He sat in front of her staring at the floor. It had been 10 minutes since he had walked into the room and he still hadn't said a word. He just couldn't understand where to start from. How could talking to a girl he had been interacting with for the past 1 year now be so difficult? It was as if his voice box had suddenly broken. He usually had a million things to ask her and now of all days he had nothing. Absolutely nothing to say. RK ever since he was little had always been the talkative one. He always had something or the other to say. There where times when if he had stopped talking for some reason or the other then people would begin to worry. Then what was happening now? Why couldn't he open his mouth and speak.

Dude! What is wrong with me? This is the longest I have ever been silent in my life! I can't believe this! I can't even say one word! Okay this is really sad. This shouldn't be so hard. Come on RK. You can do this! Now talk to her!

"Umm...So did you like meeting Pooja."

There. I did it. I talked to her. But why isn't she saying anything. Man this silent treatment is starting to get irritating. Come on Madhubala. Answer me! Pleaseee!

"Yeah. She's okay."

"Did..Did..you just answer me?"

"Yeah."

Omg! She talked to me! It's a miracle! There is a god!

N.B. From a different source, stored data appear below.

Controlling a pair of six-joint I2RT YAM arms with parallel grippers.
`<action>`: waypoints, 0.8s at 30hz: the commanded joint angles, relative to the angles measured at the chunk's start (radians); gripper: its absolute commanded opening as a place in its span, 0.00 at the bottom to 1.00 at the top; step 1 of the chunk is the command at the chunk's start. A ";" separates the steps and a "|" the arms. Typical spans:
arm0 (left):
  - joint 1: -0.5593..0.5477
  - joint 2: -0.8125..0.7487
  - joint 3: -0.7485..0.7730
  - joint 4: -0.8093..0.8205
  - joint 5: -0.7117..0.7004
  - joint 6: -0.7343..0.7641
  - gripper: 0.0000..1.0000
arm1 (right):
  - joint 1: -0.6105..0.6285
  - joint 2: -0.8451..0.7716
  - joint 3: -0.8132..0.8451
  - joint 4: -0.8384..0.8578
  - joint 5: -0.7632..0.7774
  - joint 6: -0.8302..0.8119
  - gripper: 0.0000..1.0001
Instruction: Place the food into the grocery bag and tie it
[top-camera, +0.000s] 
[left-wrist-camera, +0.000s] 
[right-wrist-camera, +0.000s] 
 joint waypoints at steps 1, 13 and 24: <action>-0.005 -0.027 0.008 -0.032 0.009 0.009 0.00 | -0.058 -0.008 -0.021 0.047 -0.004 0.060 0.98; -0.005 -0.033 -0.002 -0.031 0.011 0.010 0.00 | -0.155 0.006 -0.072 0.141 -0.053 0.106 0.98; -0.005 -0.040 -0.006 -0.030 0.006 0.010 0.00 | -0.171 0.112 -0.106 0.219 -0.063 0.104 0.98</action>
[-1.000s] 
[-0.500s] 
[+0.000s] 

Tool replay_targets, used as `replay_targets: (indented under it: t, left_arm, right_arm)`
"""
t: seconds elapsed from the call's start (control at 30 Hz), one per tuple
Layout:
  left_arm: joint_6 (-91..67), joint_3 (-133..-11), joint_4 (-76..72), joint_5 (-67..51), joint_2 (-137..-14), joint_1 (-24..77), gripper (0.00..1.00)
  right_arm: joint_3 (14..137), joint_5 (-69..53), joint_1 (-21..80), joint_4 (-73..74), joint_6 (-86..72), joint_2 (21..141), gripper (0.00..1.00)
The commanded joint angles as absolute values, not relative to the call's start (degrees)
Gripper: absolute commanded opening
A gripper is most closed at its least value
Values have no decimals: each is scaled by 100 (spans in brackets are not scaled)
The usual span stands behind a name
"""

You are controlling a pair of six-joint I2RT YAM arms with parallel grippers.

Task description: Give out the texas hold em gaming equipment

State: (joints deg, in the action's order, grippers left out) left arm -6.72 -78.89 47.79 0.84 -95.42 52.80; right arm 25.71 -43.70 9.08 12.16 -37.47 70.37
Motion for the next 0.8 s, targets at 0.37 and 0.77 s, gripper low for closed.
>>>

"So I'm guessing you two talked a lot?"

"Are you done?"

"What?"

"Can you please leave?"

"Why?"

"Just leave! You're wasting your time."

"But...

"You know where the door is."

He stared at her dumbfounded as she finished speaking. What had gotten into her? She had never spoken to him like that before but then again this was the first time she was saying more then just four words. He had expected her to be a little reserved but he had never thought that she would be reacting in such a hostile way. He had only tired to extend his hand in friendship with the hopes that she would open up to him but it seemed as if that wasn't going to happen. She wasn't going to budge. And so without trying to make things any worse RK mumbled a small sorry and got up from his seat and walked out the door.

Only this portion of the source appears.